Conclusions: Deep learning models provided accurate segmentation of the surgical instruments and anatomical structures observed during RARP. Both CNN and transformer models showed reliable predictions in the segmentation task; however, CNN models may be more suitable than transformer models for organ segmentation and may be more applicable in unusual cases. Further research with large datasets is needed.

查看原文本刊更多论文

在机器人前列腺切除术中应用深度学习进行语义分割：卷积神经网络与视觉转换器的比较。

目的：语义分割是深度学习外科应用的基础部分。传统上，视觉任务中的分割是使用卷积神经网络（CNN）进行的，但最近引入了变换器架构，并对其进行了广泛研究。我们旨在研究深度学习模型在机器人辅助根治性前列腺切除术（RARP）中的分割性能，并确定哪种架构更适合机器人手术中的分割：获取 RARP 手术过程中的术中图像。数据集随机分为训练数据和验证数据。使用三种 CNN 模型（DeepLabv3、MANet 和 U-Net++）和三种变换器（SegFormer、BEiT 和 DPT）对手术器械、膀胱、前列腺、输精管和精囊进行分割，并分析它们的性能：不同模型架构在 RARP 期间的整体分割性能各不相同。在 CNN 模型中，DeepLabV3 的平均 Dice 得分为 0.938，MANet 得分为 0.944，U-Net++ 则达到 0.930。变换器架构方面，SegFormer 的平均 Dice 得分为 0.919，BEiT 得分为 0.916，DPT 得分为 0.940。在分割前列腺、输精管和精囊方面，CNN 模型的表现优于变换器模型：结论：深度学习模型能准确分割 RARP 期间观察到的手术器械和解剖结构。在分割任务中，CNN 和变换器模型都显示出了可靠的预测结果；不过，CNN 模型可能比变换器模型更适合器官分割，也更适用于特殊情况。还需要对大型数据集进行进一步研究。

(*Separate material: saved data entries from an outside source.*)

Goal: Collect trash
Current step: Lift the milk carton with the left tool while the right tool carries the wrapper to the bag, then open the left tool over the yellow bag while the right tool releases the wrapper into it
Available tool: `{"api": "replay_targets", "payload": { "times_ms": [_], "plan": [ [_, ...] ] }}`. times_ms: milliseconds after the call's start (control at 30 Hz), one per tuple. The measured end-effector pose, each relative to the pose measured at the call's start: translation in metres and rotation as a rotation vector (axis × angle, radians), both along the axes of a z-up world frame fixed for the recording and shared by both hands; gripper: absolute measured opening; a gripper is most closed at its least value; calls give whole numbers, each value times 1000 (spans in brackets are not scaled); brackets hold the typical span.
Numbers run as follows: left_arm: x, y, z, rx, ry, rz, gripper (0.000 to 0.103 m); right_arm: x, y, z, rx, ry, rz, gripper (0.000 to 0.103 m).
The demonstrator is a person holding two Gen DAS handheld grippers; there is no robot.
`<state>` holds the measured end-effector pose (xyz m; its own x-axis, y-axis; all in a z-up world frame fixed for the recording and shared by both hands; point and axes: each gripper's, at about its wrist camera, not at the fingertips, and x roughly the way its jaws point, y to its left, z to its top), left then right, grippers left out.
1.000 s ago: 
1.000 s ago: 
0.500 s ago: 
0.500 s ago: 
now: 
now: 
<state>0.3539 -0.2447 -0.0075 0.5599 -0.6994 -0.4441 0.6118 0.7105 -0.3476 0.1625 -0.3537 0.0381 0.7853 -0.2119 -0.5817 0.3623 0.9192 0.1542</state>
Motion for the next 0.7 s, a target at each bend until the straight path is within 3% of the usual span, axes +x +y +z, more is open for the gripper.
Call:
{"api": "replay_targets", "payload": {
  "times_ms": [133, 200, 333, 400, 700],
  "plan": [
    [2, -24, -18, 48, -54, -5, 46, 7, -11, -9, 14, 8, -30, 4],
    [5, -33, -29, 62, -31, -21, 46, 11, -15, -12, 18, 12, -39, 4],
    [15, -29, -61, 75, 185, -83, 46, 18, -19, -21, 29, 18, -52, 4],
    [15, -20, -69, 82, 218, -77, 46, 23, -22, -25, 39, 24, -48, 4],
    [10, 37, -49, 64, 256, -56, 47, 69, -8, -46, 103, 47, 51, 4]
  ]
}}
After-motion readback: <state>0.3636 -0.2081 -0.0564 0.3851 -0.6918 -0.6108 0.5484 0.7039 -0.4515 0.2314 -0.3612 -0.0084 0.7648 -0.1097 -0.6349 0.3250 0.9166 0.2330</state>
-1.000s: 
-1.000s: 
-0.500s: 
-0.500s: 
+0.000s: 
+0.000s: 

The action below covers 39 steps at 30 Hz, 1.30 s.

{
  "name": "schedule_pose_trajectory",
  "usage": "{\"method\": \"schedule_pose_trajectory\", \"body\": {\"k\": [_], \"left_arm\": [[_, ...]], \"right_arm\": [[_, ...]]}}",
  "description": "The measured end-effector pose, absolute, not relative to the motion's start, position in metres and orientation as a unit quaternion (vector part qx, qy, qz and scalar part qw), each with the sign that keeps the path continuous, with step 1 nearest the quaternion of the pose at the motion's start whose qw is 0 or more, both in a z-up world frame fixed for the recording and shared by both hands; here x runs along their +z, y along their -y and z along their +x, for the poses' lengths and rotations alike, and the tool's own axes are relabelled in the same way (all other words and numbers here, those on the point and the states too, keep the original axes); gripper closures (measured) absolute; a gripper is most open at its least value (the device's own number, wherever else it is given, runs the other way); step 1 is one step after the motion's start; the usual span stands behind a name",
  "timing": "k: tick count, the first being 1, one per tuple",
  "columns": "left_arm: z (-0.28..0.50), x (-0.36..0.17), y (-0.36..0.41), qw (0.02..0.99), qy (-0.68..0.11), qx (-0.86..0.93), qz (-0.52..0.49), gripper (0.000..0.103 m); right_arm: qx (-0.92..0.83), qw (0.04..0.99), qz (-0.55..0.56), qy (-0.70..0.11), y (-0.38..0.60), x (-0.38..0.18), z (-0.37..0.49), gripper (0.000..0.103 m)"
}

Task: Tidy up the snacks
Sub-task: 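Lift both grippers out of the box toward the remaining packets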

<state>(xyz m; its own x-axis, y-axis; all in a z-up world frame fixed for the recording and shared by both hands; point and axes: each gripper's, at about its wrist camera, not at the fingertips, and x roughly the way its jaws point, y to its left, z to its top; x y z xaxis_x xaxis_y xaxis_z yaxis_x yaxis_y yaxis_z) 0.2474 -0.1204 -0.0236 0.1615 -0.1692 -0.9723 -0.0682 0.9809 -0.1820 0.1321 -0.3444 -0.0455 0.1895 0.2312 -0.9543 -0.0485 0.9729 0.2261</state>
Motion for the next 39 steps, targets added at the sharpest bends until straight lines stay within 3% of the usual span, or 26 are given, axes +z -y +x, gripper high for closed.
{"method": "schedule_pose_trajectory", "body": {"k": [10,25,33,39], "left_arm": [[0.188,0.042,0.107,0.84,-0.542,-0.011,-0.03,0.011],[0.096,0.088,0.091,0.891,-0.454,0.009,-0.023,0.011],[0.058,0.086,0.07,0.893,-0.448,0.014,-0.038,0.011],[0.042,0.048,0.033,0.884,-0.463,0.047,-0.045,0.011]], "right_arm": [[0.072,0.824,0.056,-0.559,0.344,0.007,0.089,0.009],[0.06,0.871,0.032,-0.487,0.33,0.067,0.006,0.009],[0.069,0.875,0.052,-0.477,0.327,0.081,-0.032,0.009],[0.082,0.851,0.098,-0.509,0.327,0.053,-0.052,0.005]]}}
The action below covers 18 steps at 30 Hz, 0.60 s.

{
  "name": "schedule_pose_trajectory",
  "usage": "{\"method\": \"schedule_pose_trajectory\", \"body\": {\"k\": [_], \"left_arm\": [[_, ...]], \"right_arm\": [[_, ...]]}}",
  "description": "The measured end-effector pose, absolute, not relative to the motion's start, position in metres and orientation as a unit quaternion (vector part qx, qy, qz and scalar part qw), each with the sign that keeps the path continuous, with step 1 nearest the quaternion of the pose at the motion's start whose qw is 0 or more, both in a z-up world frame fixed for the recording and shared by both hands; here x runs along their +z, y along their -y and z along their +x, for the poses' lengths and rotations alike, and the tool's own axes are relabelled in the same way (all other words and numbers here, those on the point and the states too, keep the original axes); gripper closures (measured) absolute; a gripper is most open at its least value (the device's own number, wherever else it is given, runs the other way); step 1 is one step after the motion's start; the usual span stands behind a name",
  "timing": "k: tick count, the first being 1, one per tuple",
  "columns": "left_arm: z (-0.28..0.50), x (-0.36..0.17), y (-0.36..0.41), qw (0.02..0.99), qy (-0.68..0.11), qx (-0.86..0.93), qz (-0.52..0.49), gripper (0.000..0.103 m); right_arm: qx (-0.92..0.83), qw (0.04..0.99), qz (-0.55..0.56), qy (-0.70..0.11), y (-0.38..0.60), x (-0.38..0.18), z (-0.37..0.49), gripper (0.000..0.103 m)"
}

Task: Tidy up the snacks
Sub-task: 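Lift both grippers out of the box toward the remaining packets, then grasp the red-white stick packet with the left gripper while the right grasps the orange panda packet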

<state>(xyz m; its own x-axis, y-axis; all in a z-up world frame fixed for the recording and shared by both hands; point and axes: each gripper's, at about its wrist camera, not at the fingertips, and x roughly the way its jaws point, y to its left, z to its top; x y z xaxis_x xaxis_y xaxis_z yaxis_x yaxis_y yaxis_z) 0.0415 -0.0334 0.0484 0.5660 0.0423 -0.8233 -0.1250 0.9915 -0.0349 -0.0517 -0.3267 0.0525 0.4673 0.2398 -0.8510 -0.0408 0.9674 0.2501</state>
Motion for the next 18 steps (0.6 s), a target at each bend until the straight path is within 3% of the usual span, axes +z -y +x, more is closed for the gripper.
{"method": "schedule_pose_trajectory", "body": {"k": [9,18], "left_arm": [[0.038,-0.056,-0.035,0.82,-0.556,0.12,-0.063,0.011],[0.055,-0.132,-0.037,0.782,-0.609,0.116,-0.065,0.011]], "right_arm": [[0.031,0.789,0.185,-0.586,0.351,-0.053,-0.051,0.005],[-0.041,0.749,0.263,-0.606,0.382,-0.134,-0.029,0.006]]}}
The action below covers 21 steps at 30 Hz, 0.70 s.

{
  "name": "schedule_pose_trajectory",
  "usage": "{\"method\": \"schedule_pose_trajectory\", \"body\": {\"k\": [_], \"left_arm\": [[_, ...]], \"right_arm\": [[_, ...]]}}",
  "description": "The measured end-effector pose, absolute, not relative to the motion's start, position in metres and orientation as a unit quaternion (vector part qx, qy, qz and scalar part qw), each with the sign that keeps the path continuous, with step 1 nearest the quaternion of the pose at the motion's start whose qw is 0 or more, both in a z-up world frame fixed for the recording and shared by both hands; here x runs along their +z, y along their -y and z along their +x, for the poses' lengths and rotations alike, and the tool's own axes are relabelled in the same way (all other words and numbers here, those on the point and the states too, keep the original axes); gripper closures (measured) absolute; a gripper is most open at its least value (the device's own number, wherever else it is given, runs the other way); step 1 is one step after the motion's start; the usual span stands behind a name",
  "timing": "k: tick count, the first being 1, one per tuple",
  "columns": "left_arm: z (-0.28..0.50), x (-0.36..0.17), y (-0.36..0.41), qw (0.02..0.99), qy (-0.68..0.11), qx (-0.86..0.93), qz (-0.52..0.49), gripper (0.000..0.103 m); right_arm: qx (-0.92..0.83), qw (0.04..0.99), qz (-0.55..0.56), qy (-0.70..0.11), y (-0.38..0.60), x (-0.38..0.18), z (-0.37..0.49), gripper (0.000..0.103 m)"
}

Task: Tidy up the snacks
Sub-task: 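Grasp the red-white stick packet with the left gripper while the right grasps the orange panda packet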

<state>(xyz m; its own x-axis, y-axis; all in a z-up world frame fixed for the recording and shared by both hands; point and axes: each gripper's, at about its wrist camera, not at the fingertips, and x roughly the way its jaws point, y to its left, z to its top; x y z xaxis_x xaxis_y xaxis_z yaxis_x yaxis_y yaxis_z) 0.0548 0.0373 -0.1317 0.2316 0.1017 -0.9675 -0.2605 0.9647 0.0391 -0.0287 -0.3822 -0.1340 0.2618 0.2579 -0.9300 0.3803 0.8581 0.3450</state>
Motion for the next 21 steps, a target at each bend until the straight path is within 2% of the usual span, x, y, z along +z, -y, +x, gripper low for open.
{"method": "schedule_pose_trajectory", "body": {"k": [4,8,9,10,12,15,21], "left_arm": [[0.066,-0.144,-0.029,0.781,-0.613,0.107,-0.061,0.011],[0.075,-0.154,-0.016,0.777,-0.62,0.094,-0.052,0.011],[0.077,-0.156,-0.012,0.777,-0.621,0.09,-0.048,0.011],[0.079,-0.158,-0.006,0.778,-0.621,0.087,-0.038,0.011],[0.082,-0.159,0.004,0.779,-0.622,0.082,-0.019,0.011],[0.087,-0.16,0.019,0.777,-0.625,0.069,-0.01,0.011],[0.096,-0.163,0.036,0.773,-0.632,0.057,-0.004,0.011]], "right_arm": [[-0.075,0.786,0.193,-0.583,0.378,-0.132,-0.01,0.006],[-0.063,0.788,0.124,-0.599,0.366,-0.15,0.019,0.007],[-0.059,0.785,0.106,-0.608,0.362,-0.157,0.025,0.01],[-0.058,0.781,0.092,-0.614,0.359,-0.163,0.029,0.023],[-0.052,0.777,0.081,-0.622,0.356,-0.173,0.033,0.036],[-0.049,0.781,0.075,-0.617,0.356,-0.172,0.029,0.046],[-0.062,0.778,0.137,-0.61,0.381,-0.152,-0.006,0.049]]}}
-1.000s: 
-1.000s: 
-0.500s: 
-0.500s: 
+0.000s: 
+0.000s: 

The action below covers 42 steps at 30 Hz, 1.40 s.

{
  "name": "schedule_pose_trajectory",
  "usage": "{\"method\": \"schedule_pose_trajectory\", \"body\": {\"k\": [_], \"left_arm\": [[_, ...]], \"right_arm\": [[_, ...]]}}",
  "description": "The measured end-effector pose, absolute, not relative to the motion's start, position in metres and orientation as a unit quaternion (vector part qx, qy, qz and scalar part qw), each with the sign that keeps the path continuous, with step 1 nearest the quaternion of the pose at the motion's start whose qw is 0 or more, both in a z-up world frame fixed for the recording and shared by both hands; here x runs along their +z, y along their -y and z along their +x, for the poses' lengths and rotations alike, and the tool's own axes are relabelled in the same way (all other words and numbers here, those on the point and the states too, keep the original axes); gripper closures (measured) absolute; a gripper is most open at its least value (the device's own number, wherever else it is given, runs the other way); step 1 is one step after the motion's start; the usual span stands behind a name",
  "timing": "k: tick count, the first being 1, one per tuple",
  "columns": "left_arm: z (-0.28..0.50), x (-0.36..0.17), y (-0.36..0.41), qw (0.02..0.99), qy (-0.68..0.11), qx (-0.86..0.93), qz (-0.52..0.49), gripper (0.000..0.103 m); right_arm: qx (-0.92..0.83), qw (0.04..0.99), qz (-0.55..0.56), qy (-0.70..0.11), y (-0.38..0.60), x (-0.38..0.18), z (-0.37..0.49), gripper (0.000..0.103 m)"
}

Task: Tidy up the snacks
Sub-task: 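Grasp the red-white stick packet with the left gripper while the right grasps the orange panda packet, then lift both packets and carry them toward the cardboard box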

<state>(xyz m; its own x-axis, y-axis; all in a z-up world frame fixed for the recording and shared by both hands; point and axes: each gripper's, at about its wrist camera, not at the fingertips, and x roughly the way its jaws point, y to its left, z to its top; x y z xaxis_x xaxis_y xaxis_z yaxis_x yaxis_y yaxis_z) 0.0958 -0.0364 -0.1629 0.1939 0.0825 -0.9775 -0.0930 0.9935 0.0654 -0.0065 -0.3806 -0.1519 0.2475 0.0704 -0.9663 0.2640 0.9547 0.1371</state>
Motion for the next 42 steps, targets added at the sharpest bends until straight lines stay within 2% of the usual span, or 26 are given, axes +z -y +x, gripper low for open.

本文章由计算机程序翻译，如有差异，请以英文原文为准。

求助全文

约1分钟内获得全文求助全文

来源期刊

Investigative and Clinical Urology Medicine-Urology

CiteScore

4.10

自引率

4.30%

发文量

审稿时长

4 weeks

期刊介绍： Investigative and Clinical Urology (Investig Clin Urol, ICUrology) is an international, peer-reviewed, platinum open access journal published bimonthly. ICUrology aims to provide outstanding scientific and clinical research articles, that will advance knowledge and understanding of urological diseases and current therapeutic treatments. ICUrology publishes Original Articles, Rapid Communications, Review Articles, Special Articles, Innovations in Urology, Editorials, and Letters to the Editor, with a focus on the following areas of expertise: • Precision Medicine in Urology • Urological Oncology • Robotics/Laparoscopy • Endourology/Urolithiasis • Lower Urinary Tract Dysfunction • Female Urology • Sexual Dysfunction/Infertility • Infection/Inflammation • Reconstruction/Transplantation • Geriatric Urology • Pediatric Urology • Basic/Translational Research One of the notable features of ICUrology is the application of multimedia platforms facilitating easy-to-access online video clips of newly developed surgical techniques from the journal''s website, by a QR (quick response) code located in the article, or via YouTube. ICUrology provides current and highly relevant knowledge to a broad audience at the cutting edge of urological research and clinical practice.